It was my honor and joy to travel with the ARTC senior team to the USATF Junior Olympic National Championship competition in Sacramento, California. My role involved planning and preparing meals, and generally serving as a female chaperone. I never traveled for sports as a kid, and I ran a whopping total of one track meet in high school, so I had a lot to learn on this trip. Nonetheless, I had the time of my life with this group! I thought I would write a bit about what goes into the team travel experience, for those who might be wondering what it’s like. We will start with the three-day travel journey, since some may be impressed to know that we drove to California: 

“It’s official drop-off time for athletes, and the runners are ready to go. Lateness is not “a thing” for this group.”

Day 1: 5:20 AM, Cave Springs, AR

I mix up UCAN energy+protein in my shaker bottle and check my most recent texts. Shawn has let me know he’s outside my house already, in the team Ford Transit van. He is early!! I open the garage door and we load up my duffel, several Sam’s club boxes of snacks, and a cooler of meat and cheese to make wraps on the road. Time to roll.

6:00 AM, Lowell, AR

By now, we have also picked up coach Nicholas Huisman, we pull up to the Workman’s travel stop. It’s official drop-off time for athletes, and the runners are ready to go. Lateness is not “a thing” for this group. Everyone piles into their pre-selected van seats with their backpacks. Snacks, supplies, and a few duffels are tucked under seats, in aisles, and under some feet. It’s tight but it’s cozy, and the kids are all asleep within minutes of the journey.

2:30 PM, Santa Rosa, NM

Just a few miles off of the highway is a beautiful spring known as Blue Hole. Blue Hole is well-known and loved by ARTC travel veterans! It’s 61 degrees, and felt a lot like an ice bath to me. After our 40-minute run in the blazing sun and heat, it was worth the chill, and revived us all for the last leg of the trek to our first overnight spot in Albuquerque.

6:30 PM, Albuquerque, NM

The entire van unloads at Home2Suites. In the rain! Everyone quickly lugged stuff inside, and loaded back up in the van for dinner.
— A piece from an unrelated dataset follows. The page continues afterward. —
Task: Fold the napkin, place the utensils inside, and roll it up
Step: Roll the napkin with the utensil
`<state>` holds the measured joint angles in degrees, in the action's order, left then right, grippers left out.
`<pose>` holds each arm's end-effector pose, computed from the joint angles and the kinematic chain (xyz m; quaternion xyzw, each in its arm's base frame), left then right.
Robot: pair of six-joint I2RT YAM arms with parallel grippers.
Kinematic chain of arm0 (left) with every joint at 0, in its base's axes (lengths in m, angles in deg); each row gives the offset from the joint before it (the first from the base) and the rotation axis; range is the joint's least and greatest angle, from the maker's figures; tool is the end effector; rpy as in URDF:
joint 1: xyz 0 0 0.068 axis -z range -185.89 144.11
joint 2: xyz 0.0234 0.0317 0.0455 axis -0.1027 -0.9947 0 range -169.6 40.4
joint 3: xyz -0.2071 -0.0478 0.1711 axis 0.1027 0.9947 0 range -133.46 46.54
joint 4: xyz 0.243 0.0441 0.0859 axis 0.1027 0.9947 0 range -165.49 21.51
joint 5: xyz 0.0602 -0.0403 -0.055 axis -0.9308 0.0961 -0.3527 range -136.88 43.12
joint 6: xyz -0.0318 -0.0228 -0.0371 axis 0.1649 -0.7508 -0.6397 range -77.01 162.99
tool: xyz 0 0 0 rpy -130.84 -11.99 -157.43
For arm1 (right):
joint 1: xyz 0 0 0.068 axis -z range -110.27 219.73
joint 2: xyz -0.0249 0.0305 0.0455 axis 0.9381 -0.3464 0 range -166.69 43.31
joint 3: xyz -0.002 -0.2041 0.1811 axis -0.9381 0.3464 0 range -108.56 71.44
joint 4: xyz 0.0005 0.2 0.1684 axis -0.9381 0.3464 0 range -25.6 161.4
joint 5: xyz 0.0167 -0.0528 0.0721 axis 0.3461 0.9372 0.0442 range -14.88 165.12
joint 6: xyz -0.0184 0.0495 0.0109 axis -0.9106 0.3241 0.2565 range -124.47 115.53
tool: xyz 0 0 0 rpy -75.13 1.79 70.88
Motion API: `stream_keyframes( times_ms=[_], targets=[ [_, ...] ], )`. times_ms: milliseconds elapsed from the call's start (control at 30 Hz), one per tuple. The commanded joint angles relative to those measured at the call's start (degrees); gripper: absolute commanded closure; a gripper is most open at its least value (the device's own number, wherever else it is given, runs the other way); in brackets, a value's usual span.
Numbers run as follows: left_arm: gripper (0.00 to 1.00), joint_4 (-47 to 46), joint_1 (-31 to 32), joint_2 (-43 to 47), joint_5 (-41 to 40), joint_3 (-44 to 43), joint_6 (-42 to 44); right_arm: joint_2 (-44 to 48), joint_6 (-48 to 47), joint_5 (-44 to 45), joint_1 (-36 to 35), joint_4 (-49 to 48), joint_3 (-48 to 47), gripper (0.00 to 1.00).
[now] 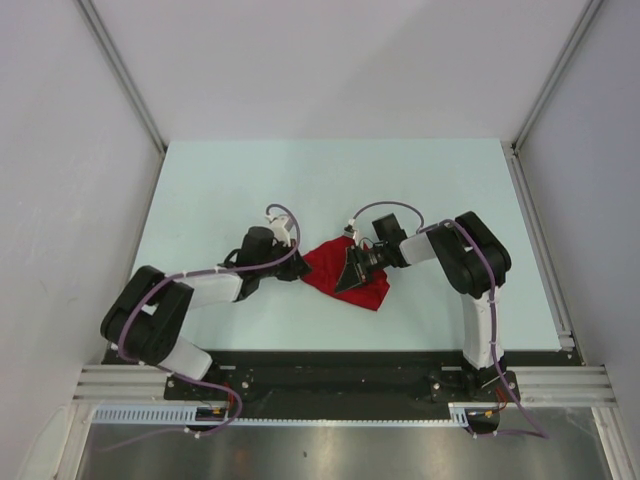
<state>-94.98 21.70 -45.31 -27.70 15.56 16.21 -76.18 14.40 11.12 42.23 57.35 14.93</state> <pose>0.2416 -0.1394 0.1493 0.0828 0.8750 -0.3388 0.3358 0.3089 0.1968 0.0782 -0.2158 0.7968 0.5636 0.0289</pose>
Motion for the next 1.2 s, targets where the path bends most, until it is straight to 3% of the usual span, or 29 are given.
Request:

We found a local pizza restaurant that could seat our exceptionally large group! I think that eight 18-inch pizzas were consumed among 12 athletes. We all fell asleep pretty quickly after getting back to the hotel.


Day 2: 6:30 AM, Albuquerque, NM

All the luggage was back in the lobby of Home2, and our kids swarmed the hotel breakfast area before loading back up. Coach and I had attempted to stay on-track with workouts by getting a strength session in the fitness center. After using a wicker footrest and back wheel of an elliptical as benches, we kinda surrendered strength training for the coming week.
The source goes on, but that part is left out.